What is being asked -> From the records below, set down exactly the lines starting with the line that contains "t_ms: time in" and going on through the line that contains "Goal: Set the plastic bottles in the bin". Nothing else is wanted.
Data listing: Begin
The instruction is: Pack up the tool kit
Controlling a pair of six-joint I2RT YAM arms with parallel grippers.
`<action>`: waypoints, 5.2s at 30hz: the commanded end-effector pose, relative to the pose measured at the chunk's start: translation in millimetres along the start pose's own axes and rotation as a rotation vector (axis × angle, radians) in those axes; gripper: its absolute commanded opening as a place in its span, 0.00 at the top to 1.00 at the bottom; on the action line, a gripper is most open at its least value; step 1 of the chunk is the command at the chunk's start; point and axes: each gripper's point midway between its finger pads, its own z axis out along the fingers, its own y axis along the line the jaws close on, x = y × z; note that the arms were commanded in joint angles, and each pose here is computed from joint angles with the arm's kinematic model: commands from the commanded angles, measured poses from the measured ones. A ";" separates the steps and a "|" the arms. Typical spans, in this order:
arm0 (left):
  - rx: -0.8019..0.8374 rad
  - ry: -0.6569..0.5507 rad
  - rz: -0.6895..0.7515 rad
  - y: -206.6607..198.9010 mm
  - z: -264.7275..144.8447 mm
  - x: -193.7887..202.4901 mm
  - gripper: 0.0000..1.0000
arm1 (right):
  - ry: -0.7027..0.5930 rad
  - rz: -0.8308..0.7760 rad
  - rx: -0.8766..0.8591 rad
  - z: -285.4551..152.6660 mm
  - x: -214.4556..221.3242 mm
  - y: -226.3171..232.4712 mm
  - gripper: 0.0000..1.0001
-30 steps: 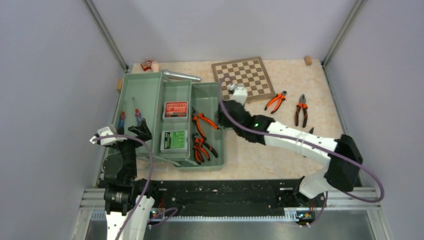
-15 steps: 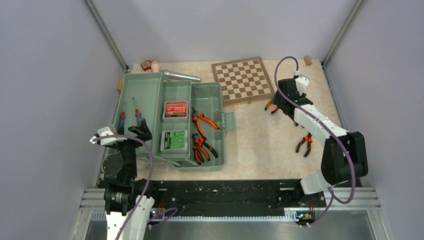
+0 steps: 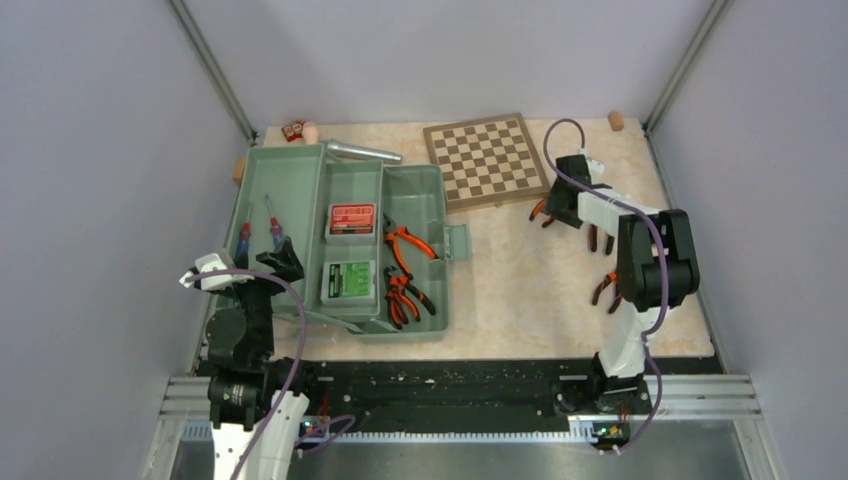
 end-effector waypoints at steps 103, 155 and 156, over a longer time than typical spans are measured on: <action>0.016 -0.042 -0.014 -3.0 -2.8 -9.8 0.01 | -0.363 -0.234 -0.272 -192.0 -31.4 113.1 0.44; 0.019 -0.033 -0.010 -3.8 -1.2 -8.0 0.01 | -0.170 -0.053 -0.202 -86.8 -37.3 -2.8 1.00; 0.019 -0.034 -0.011 -3.9 -1.3 -8.1 0.01 | -0.190 -0.069 -0.227 -97.0 -40.7 6.2 1.00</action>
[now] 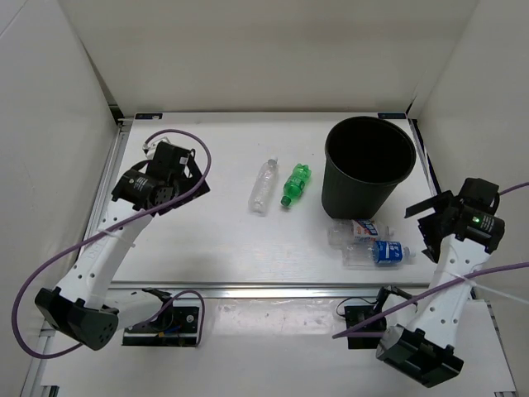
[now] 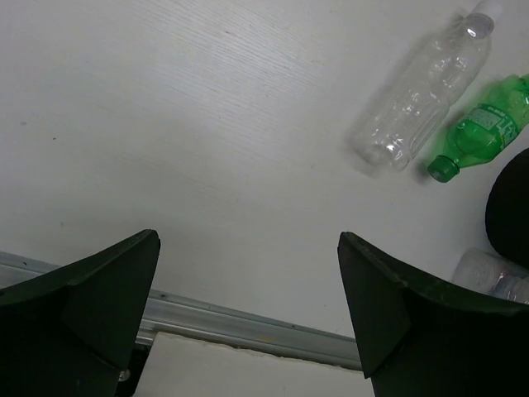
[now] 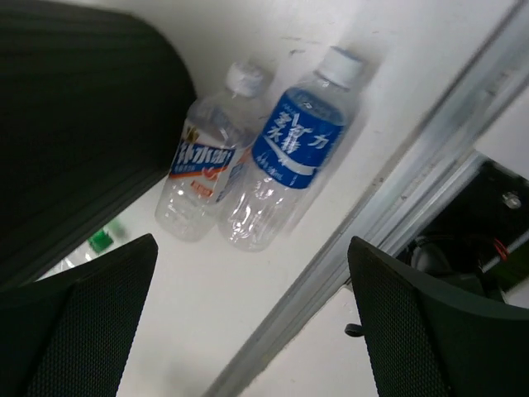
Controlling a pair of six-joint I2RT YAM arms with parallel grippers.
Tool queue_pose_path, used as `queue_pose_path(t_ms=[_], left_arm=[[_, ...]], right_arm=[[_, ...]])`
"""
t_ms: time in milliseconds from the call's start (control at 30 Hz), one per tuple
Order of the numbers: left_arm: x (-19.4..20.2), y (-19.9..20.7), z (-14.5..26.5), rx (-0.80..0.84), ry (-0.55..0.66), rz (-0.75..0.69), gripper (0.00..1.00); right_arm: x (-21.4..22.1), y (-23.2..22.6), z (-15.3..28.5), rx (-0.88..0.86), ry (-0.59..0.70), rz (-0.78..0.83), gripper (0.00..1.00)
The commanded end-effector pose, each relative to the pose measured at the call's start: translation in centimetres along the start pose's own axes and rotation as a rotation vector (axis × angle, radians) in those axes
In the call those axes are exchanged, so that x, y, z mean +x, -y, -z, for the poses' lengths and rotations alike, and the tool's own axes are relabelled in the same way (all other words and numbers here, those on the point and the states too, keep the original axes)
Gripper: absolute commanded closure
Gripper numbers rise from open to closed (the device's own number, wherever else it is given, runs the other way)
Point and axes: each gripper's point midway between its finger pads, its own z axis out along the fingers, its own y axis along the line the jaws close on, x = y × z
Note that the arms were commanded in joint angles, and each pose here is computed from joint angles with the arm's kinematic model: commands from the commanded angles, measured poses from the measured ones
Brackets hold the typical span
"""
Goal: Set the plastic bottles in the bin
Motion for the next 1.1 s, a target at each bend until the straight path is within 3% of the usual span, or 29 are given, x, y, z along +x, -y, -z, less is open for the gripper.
queue_pose_path(t_ms=[0,167,433,1067], left_arm=[[0.7,0.9,0.2,0.066,-0.025,0.013,0.00],[3.0,0.7,-1.3,0.055,-0.106,0.005,0.00],[3.6,0.2,-1.7,0.050,-0.113,-0.024,0.00],[4.0,-0.1,-2.7,0.007,-0.144,-0.058,0.00]], right_arm=[[1.2,-2.6,-1.0,-0.181,-0.101,0.143,0.01],[2.3,-3.0,-2.8,-0.209,-0.164,0.105,0.01],[5.0,-2.8,-7.2,-0.204,-0.295,-0.019,0.01],[7.8,1.6,-15.1,-0.028,-0.398,-0.087,0.01]])
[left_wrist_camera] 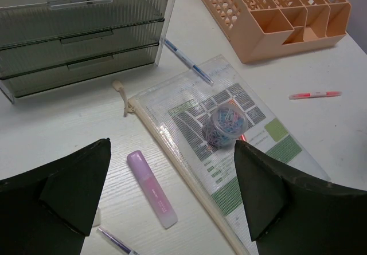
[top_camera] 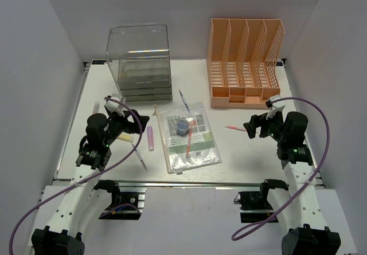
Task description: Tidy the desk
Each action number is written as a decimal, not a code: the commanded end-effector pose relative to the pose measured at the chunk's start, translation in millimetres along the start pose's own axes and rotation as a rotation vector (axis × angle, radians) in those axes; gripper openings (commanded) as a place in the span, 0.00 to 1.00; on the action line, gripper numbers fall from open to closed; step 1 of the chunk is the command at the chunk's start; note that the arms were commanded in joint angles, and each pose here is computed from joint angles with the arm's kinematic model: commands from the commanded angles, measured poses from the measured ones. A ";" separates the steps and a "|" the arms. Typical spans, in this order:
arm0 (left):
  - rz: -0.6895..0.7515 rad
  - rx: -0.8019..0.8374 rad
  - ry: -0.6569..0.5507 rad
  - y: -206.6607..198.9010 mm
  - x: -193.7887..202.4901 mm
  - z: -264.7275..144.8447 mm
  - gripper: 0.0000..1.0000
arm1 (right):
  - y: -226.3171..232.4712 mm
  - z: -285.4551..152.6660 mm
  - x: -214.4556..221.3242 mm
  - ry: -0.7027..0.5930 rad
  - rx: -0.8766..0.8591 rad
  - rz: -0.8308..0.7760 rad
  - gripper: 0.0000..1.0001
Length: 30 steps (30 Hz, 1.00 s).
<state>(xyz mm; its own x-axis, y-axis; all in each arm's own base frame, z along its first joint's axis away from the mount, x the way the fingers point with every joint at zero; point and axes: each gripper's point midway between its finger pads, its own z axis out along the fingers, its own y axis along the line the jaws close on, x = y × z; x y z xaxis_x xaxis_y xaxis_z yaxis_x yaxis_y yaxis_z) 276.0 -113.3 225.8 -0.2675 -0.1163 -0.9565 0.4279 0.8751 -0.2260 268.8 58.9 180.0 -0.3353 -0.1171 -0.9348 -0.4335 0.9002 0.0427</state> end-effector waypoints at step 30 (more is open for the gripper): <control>-0.908 -0.318 -0.243 58.2 -32.7 58.2 0.61 | 18.6 -0.7 9.9 0.050 -0.167 -0.117 0.63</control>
<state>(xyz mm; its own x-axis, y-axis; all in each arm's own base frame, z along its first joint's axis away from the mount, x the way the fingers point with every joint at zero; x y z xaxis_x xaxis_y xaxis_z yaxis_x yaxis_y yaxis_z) 341.3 -94.4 212.5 -0.3347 -0.6964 -0.6348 -0.0766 0.6915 -0.7183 252.4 72.4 152.0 -0.3452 -0.2523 -0.9040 -0.6049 0.7963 0.0088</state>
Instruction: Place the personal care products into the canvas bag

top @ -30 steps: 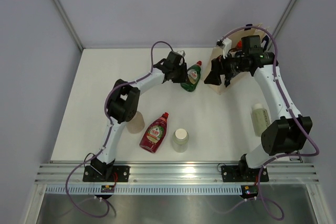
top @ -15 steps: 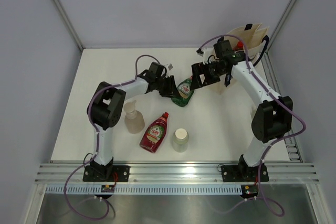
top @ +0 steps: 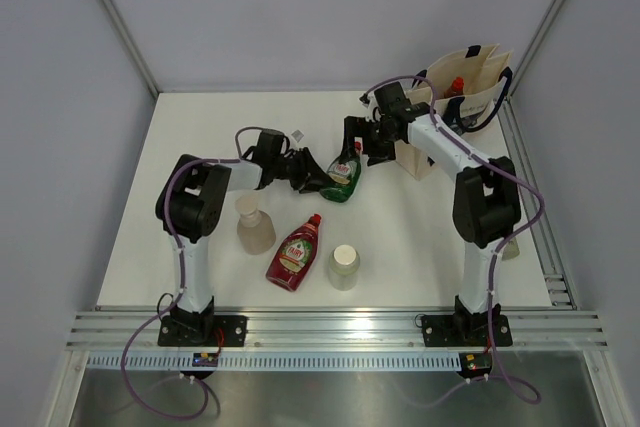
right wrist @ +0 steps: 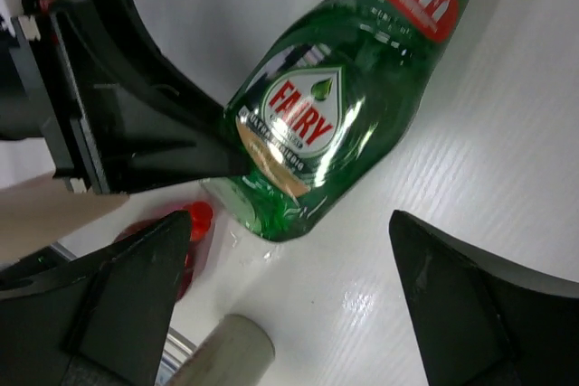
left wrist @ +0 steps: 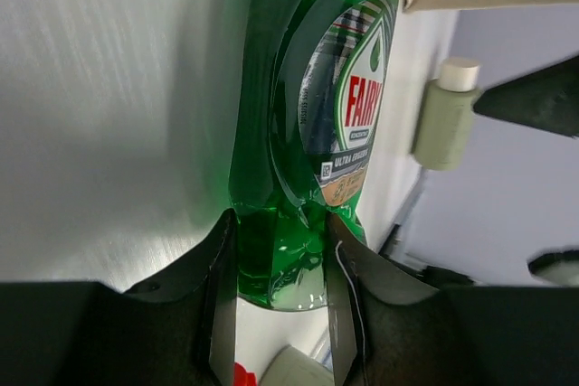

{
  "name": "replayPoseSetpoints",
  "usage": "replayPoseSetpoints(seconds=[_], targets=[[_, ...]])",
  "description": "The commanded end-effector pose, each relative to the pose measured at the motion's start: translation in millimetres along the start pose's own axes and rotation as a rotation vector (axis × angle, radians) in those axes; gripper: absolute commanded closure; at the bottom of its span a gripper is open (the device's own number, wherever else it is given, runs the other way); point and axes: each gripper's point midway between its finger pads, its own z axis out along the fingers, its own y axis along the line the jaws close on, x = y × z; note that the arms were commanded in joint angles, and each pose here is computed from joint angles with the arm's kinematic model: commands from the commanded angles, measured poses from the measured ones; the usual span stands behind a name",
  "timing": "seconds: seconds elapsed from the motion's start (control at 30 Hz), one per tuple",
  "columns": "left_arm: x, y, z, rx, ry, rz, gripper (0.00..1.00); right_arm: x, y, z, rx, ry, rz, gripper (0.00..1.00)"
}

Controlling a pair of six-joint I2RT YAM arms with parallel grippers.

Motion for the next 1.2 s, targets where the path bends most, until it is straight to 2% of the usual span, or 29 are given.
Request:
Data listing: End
Reply ->
t_ms: time in milliseconds from the call's start (control at 30 Hz), one per tuple
Order of the numbers: left_arm: x (-19.4..20.2), y (-19.9..20.7), z (-14.5..26.5), rx (-0.80..0.84), ry (-0.55..0.66), rz (-0.75..0.69), gripper (0.00..1.00); right_arm: x (-21.4..22.1), y (-23.2..22.6), z (-15.3..28.5), rx (-0.88..0.86), ry (-0.59..0.70), rz (-0.78..0.83), gripper (0.00..1.00)
The commanded end-effector pose, each relative to the pose measured at the call's start: translation in centimetres along the start pose's own axes and rotation as a rotation vector (axis × angle, radians) in those axes
In the call those axes are exchanged, so that x, y, z mean +x, -y, -z, for the poses' lengths and rotations alike, and the tool's own axes are relabelled in the same way (all other words and numbers here, those on the point and the states too, keep the original axes)
Gripper: absolute commanded closure
Gripper numbers rise from open to closed (the device's own number, wherever else it is given, runs the other way)
Point and axes: each gripper's point midway between its finger pads, its own z axis out along the fingers, its own y axis along the line the jaws close on, x = y × z
Note that the arms were commanded in joint angles, and each pose here is computed from joint angles with the arm's kinematic model: commands from the commanded angles, measured poses from the measured ones
Brackets hold the typical span
"""
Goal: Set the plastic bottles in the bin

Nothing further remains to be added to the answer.